#### WHAT YOU HAVE TO DO:
Go to the line holding "For quality-assurance purposes, verify whether the crushed" in the entries below and write out exactly every line down to and including the line holding "left robot arm exists".
[[ RECORD EXCERPTS open ]]
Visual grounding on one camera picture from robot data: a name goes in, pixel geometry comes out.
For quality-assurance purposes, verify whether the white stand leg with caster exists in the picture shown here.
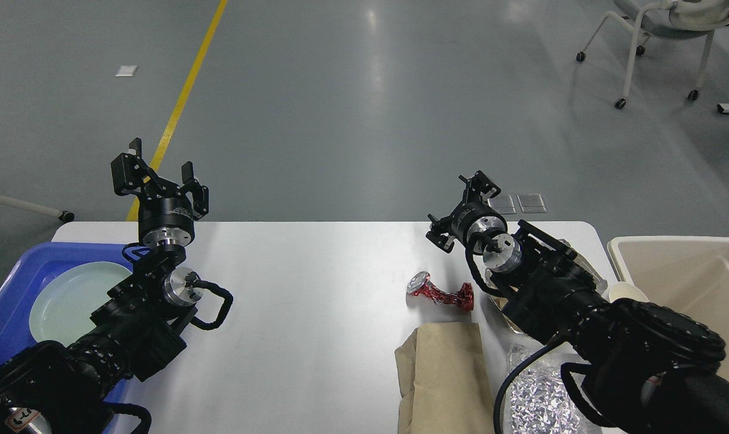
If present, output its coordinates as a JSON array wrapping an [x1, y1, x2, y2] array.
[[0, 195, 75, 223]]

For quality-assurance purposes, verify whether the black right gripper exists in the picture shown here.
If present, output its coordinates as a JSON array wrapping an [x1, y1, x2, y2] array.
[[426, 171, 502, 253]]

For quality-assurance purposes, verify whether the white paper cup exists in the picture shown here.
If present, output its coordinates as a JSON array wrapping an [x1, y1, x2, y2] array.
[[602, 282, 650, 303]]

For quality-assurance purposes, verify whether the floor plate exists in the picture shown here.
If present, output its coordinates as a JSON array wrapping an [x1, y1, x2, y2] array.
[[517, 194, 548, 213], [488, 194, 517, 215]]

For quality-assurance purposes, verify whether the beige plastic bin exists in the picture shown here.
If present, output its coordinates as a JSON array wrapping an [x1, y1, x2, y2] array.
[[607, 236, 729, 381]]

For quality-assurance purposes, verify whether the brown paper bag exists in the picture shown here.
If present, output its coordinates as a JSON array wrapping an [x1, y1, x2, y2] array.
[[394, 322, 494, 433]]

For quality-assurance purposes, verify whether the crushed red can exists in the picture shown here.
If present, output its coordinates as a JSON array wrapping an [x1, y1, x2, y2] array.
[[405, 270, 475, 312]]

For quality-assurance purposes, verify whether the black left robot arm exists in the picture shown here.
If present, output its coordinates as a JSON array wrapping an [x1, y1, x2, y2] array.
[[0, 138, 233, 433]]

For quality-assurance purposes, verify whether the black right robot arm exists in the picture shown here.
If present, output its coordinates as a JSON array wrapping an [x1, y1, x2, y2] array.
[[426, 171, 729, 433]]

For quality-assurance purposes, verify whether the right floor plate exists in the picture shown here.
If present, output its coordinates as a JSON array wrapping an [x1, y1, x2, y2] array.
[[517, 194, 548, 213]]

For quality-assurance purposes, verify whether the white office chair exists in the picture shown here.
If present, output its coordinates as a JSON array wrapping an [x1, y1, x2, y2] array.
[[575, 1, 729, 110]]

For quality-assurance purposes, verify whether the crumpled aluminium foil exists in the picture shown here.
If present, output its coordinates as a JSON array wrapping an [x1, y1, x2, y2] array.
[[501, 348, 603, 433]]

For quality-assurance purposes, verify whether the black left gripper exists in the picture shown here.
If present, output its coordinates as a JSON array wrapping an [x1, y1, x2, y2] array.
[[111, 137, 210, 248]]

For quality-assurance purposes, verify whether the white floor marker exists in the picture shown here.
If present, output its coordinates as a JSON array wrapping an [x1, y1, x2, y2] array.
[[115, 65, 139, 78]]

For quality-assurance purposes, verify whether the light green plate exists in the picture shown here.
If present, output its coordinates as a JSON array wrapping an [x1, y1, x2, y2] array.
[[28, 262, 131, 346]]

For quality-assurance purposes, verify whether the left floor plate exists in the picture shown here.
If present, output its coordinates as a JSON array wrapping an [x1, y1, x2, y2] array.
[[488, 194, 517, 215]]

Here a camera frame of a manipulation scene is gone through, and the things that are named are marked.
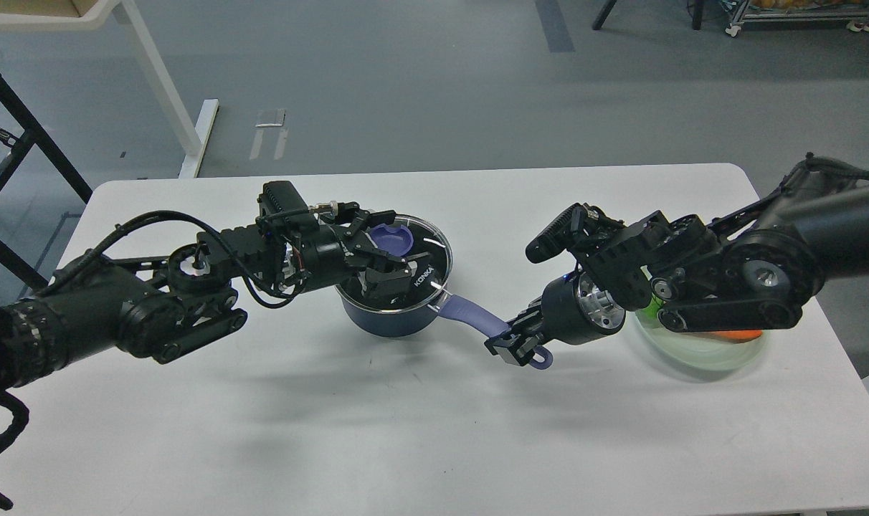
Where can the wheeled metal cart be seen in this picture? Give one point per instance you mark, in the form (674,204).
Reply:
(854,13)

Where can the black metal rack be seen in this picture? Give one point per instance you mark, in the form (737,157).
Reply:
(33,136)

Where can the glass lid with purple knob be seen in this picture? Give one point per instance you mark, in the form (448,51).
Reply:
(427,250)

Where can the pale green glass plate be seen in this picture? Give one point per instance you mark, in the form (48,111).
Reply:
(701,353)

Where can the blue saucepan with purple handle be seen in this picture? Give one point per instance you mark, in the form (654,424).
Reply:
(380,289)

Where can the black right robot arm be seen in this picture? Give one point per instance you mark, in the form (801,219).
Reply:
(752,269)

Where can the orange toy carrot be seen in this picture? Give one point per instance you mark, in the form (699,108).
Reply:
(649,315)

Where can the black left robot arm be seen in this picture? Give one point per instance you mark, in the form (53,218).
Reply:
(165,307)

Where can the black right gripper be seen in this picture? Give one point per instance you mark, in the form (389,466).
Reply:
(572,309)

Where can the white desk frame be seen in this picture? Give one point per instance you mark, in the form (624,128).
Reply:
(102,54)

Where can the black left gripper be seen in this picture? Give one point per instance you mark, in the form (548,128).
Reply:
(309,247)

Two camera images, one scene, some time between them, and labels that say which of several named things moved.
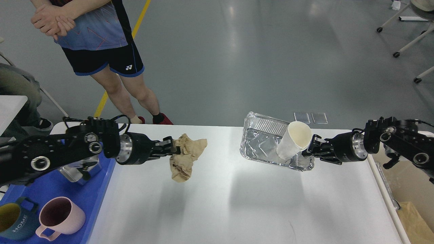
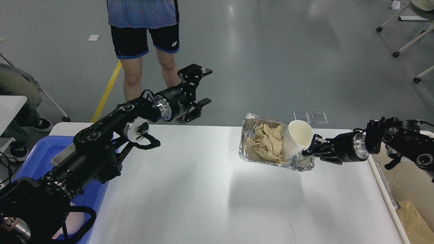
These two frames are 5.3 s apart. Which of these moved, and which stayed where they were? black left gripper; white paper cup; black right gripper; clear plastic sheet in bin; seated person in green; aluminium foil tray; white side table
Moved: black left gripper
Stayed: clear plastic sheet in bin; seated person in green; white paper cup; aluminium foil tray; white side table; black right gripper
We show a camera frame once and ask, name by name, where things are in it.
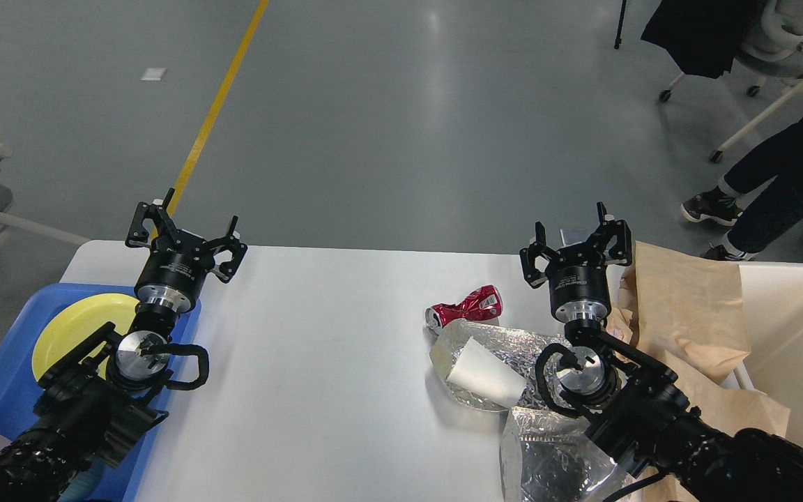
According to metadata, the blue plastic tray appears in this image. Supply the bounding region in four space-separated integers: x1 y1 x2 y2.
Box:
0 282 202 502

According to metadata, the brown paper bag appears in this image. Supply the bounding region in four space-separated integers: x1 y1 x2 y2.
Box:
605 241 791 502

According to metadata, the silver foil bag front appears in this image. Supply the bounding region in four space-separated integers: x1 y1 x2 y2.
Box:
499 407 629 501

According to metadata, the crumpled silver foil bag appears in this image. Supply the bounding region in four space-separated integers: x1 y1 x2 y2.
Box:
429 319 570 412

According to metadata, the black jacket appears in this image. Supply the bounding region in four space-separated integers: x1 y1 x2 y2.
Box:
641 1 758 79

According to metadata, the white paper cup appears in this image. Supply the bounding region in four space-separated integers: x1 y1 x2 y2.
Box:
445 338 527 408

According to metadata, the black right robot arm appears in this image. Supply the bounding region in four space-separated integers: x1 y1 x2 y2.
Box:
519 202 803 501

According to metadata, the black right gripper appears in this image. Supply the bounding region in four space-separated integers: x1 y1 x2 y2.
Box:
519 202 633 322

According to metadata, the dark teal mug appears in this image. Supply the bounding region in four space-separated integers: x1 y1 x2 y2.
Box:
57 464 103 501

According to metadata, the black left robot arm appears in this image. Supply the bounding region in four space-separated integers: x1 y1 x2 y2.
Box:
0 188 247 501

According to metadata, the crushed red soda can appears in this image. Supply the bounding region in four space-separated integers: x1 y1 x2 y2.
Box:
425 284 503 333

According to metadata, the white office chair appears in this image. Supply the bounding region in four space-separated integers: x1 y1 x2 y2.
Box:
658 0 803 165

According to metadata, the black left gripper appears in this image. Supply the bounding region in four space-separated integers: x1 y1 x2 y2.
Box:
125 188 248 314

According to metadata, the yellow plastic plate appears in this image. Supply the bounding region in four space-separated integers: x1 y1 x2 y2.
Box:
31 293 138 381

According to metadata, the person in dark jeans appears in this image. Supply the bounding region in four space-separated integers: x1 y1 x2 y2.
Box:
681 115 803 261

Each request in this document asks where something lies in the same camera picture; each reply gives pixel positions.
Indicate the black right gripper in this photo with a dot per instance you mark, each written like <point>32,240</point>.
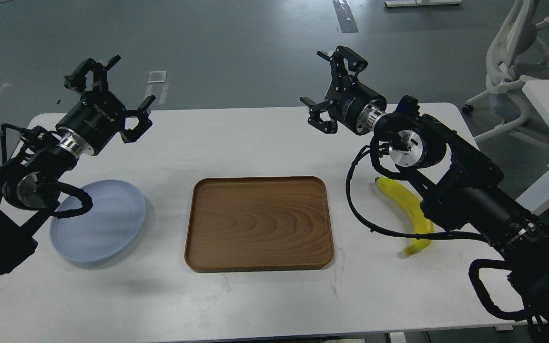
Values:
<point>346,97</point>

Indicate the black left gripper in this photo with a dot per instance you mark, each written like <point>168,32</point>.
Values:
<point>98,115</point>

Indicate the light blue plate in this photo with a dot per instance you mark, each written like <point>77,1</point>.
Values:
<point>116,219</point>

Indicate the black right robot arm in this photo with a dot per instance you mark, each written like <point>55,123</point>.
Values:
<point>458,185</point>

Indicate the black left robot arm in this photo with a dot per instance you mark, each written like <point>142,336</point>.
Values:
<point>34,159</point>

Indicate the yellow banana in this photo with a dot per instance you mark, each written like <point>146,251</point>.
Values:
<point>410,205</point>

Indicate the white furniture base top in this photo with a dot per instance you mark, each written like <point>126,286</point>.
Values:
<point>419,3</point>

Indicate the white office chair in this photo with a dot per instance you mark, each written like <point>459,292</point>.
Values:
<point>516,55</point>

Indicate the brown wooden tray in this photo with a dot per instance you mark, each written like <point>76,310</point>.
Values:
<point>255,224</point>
[[ RECORD EXCERPTS closed ]]
#### RESPONSE TO THE EXERCISE:
For quality-assurance purposes, verify whether the crushed red can exists in the picture shown here.
If present, output its coordinates as a JSON array wrapping an [x1, y1, x2, y2] array.
[[405, 270, 475, 312]]

For quality-assurance purposes, verify whether the black left robot arm exists in the picture shown here.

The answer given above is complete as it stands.